Within some Christian circles there is often talk about sacrificing the “good” in order to have the “best.” Some would say we give up “legitimate, natural pleasures” in order to enjoy deeper, spiritual joys.
I wonder if we can actually have both.
What if it’s not God’s will for us to downplay the significance of good, permissible ways to have fun in order to focus more explicitly on honored, spiritual experiences? And what if He actually wants to blur the lines between what is a “natural” pleasure and what is a “spiritual” pleasure?
There are so many types of pleasure we are blessed with in life. There is certain euphoria we get only in corporate worship settings, and a certain peace that tends to be found more in solitude. There is an adrenaline rush we get while playing sports, and a release of endorphins when we work out. There a taste we get from delicious food, and a joy we get when our friends tells us jokes that make us laugh from the belly. There’s an appreciation for beauty that can fill our souls when we are scrolling through Instagram, and a satisfaction that comes from a good day’s hard work. And there always so many rewards that come from relational investments — when we are overcome with gratitude for the friendships that we are developing.
There are countless ways to experience heavenly bliss. Some of these might be easier to categorize as “spiritual” opportunities, while others are easy to view as “unnecessary.” But what if life is meant to be interlaced with both, continually? What if we aren’t meant to devalue or rate such experiences, but to savor them all? Maybe they are all a part of God’s benevolent plans for our lives.

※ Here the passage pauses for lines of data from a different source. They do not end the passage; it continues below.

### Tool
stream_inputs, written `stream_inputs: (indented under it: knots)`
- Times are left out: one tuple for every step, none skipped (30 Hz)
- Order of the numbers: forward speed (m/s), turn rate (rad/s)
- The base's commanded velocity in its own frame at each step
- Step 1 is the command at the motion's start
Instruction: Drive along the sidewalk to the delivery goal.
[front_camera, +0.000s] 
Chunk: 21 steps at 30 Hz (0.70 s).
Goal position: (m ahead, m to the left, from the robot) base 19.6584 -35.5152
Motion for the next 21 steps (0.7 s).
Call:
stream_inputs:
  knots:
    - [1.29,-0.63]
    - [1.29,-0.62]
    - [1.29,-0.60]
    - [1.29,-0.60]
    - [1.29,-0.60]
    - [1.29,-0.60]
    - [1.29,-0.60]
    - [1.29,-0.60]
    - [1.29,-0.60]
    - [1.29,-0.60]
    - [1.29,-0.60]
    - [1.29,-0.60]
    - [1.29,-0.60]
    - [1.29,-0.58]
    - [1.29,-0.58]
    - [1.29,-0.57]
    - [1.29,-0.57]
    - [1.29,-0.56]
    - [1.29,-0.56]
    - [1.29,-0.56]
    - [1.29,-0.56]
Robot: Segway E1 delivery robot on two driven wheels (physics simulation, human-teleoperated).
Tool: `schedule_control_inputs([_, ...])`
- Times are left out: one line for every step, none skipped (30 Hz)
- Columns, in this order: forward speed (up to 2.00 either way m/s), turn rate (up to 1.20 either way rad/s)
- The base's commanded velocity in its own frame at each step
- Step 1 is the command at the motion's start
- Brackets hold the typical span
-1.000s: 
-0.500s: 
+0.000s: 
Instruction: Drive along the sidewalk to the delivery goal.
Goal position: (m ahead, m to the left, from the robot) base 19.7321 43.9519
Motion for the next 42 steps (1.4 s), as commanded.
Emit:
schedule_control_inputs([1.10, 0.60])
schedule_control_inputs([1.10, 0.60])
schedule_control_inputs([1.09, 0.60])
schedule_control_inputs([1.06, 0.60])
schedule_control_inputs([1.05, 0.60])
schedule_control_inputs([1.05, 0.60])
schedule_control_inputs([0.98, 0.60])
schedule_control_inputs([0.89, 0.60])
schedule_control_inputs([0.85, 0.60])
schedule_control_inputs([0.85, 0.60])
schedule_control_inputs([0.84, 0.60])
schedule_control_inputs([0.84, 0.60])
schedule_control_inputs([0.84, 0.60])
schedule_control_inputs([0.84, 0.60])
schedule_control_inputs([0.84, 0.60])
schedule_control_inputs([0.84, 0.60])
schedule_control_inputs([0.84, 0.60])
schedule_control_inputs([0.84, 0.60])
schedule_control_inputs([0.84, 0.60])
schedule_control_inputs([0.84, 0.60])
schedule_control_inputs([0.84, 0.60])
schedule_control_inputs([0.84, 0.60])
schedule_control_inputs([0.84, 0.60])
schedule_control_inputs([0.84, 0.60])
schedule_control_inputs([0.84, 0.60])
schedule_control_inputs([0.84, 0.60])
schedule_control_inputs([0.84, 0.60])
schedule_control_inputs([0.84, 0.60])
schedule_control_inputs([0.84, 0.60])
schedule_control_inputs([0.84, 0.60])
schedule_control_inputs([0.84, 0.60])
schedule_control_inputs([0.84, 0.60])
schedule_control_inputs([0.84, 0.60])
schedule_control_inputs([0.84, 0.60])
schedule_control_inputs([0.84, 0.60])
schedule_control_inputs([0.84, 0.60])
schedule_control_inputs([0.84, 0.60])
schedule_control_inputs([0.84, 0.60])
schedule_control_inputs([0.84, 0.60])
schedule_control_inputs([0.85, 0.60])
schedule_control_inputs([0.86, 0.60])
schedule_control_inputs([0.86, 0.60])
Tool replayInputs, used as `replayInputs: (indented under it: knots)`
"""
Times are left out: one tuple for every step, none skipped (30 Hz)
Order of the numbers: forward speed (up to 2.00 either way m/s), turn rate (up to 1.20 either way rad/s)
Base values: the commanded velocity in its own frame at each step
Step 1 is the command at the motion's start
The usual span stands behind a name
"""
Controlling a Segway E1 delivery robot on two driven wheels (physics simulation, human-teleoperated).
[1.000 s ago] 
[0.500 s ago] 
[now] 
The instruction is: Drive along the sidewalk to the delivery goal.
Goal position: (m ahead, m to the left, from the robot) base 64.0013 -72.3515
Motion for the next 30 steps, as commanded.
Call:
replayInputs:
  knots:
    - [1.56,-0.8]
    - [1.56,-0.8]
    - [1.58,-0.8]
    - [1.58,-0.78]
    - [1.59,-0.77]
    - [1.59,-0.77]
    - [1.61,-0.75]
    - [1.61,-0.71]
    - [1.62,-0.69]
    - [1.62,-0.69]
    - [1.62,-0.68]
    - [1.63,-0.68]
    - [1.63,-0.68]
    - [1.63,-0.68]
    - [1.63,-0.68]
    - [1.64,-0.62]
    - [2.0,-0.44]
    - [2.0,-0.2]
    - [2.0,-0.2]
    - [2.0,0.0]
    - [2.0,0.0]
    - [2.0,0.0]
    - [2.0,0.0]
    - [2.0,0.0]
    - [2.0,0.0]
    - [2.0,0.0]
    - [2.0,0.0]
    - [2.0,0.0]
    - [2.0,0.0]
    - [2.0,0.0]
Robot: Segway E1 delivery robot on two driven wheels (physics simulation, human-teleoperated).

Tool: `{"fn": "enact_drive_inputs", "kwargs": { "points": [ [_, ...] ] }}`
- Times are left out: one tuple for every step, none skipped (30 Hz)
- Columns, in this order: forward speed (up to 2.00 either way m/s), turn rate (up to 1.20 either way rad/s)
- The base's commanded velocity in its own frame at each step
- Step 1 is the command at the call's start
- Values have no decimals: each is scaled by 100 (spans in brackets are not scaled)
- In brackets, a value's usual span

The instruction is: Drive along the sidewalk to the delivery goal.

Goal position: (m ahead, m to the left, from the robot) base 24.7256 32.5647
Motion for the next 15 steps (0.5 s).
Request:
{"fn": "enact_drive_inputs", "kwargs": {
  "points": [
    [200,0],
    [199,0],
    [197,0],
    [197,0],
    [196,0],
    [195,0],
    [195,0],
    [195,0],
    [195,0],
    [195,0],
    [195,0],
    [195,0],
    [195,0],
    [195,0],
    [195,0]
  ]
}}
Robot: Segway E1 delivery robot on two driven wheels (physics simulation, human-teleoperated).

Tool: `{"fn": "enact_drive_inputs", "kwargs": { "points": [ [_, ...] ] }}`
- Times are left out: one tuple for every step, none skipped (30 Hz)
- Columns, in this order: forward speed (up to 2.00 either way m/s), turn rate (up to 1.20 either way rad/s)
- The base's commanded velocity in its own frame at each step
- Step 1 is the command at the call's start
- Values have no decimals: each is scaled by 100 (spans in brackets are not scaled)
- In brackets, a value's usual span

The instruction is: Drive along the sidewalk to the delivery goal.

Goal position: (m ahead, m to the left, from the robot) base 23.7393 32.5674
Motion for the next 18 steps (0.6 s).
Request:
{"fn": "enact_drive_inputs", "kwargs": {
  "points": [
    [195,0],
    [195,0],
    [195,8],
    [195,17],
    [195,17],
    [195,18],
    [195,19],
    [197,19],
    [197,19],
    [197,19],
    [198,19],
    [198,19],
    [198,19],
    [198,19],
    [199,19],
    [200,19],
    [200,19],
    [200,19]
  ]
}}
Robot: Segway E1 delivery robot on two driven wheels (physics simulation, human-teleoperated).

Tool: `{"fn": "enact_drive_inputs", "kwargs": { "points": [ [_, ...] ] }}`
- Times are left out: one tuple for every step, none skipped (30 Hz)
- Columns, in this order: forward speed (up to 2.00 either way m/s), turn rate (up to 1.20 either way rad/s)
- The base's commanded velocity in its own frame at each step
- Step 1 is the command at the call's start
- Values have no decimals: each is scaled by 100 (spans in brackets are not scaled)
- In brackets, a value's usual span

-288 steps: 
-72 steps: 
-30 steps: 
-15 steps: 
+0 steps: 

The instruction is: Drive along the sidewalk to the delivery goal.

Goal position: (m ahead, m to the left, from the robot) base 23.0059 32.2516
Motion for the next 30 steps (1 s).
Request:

I understand that there are times for prioritizing the kind of activities we will give our time to, and that sometimes we have to say “no” to good options in order to say “yes” to things the Lord has invited us to focus on. That said, we need to be careful not to create too much of a dichotomy between the material, temporal realm and the spiritual, eternal one. God is highly invested in both realms, and the two are highly intertwined with one another. I believe our lives are more fully lived when we are growing to explore and delight in the whole of the opportunities provided for us to experience joy in its manifold forms.
If we neglect any means through which God is working to lift our spirits in the name of “holiness,” we just might be getting stuck in an unnecessary rut. The Lord is highly creative, and He can make our hearts rejoice in so many ways…
That is, if we are willing to receive and celebrate all He is offering.